Between 1996 and 2017, there were 1,101 deaths due to historical asbestos exposure, and about one-third of those were construction workers.
Today, the number one way workers are exposed to asbestos is through unsafe practices during demolitions and renovations in residential construction.
WorkSafeBC’s Asbestos Initiatives Program is addressing this issue through ongoing outreach, education, consultation and enforcement activities directed toward employers, workers and industry associations. The goal is to save lives by preventing exposure to asbestos.
Asbestos is an odourless, colourless, naturally occurring mineral that can be found in more than 3,000 building materials used in many homes built before 1990.
Some common asbestos-containing materials include vinyl and linoleum flooring, loose insulation, roof shingles, stucco, pipe insulation, gypsum-board filling compound and deck under-sheeting, to name a few.
In most cases, asbestos-containing materials are safe if left alone.
But when disturbed by sanding, cutting, scraping or tearing, asbestos fibres can be released into the air and breathed in. That exposure can cause serious health concerns, including lung diseases and cancer.
If you’re a general contractor, you have a responsibility to your workers to ensure a safe workplace. Before work begins that may disturb asbestos, you must ensure that a qualified person carries out an inspection to identify the location of asbestos-containing materials. You must also ensure that hazardous materials are safely removed or contained by a qualified asbestos-abatement contractor before work begins or resumes.
Workers, too, have responsibilities for their own health and safety and that of their co-workers, including following safe-work procedures, refusing work they believe may be dangerous or could cause an undue hazard, and reporting the issue.
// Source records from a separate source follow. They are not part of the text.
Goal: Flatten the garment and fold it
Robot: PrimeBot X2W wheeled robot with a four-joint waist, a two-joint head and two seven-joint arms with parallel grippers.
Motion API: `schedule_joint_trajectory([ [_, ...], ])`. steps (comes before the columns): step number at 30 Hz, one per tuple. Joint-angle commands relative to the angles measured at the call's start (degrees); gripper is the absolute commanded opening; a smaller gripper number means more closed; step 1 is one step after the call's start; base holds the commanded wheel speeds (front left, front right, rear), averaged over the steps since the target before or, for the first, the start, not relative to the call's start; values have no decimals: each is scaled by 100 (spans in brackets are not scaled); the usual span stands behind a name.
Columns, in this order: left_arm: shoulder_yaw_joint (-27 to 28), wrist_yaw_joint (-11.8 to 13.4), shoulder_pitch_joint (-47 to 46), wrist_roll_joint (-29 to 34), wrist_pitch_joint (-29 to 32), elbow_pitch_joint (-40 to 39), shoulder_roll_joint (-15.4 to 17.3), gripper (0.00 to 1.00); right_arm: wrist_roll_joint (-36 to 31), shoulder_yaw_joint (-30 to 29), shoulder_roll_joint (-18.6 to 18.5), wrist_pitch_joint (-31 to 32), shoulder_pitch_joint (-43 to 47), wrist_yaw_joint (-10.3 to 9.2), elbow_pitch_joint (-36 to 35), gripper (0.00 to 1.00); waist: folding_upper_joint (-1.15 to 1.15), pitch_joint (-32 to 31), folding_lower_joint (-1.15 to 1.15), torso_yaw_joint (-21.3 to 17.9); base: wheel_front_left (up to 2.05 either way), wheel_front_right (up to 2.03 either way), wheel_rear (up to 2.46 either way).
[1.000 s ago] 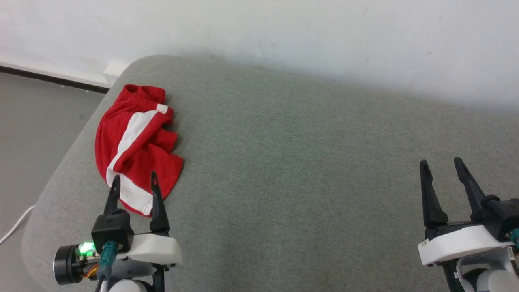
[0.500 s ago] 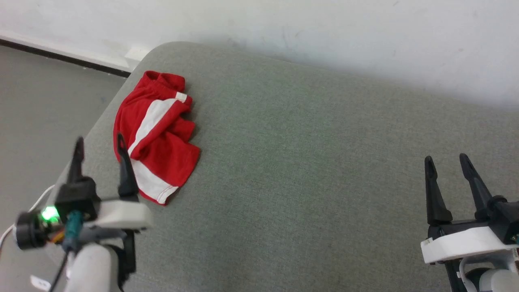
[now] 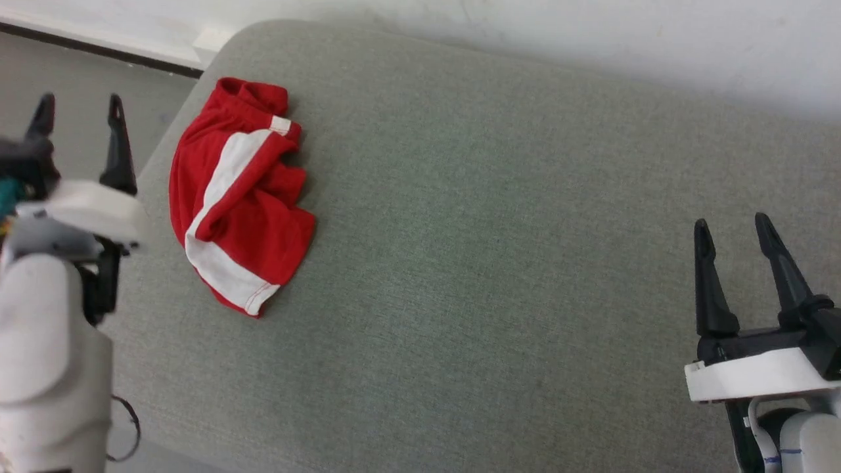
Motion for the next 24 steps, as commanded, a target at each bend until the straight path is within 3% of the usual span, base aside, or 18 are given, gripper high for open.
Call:
schedule_joint_trajectory([
  [1,-20,-161,-332,-85,137,215,130,100,-45,-26,11,-54,-118,-9,-63,100,0,270,-1,-60,0,0,0],
  [7,-425,-605,-1205,-474,1211,1021,485,100,-108,-47,13,-126,-337,-10,-145,100,0,660,-1,-159,0,0,0],
  [14,-1738,-674,-1786,-1713,2708,1151,1022,100,-137,-22,14,-210,-549,-11,-247,100,0,1074,-1,-318,0,0,0],
  [24,-3083,-739,-2216,-3083,4430,1607,1771,100,-185,-1,16,-330,-853,-12,-364,100,0,1672,-1,-574,0,0,0],
])
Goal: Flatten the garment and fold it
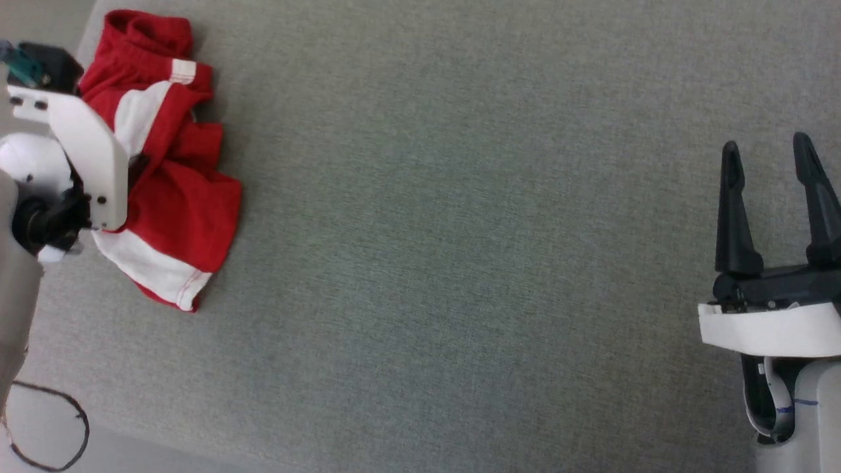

The handling of asbestos improperly can result in stop-work orders and fines, which could affect your business through lost hours, missed deadlines and cancelled projects.
And if word gets out that you don’t take asbestos seriously, it could harm your professional reputation and your bottom line.
Don’t take the risk.
For more information on asbestos, visit worksafebc.com/asbestos.
Al Johnson is vice-president of prevention services at WorkSafeBC. Send Industry Voices comments or questions to email@example.com.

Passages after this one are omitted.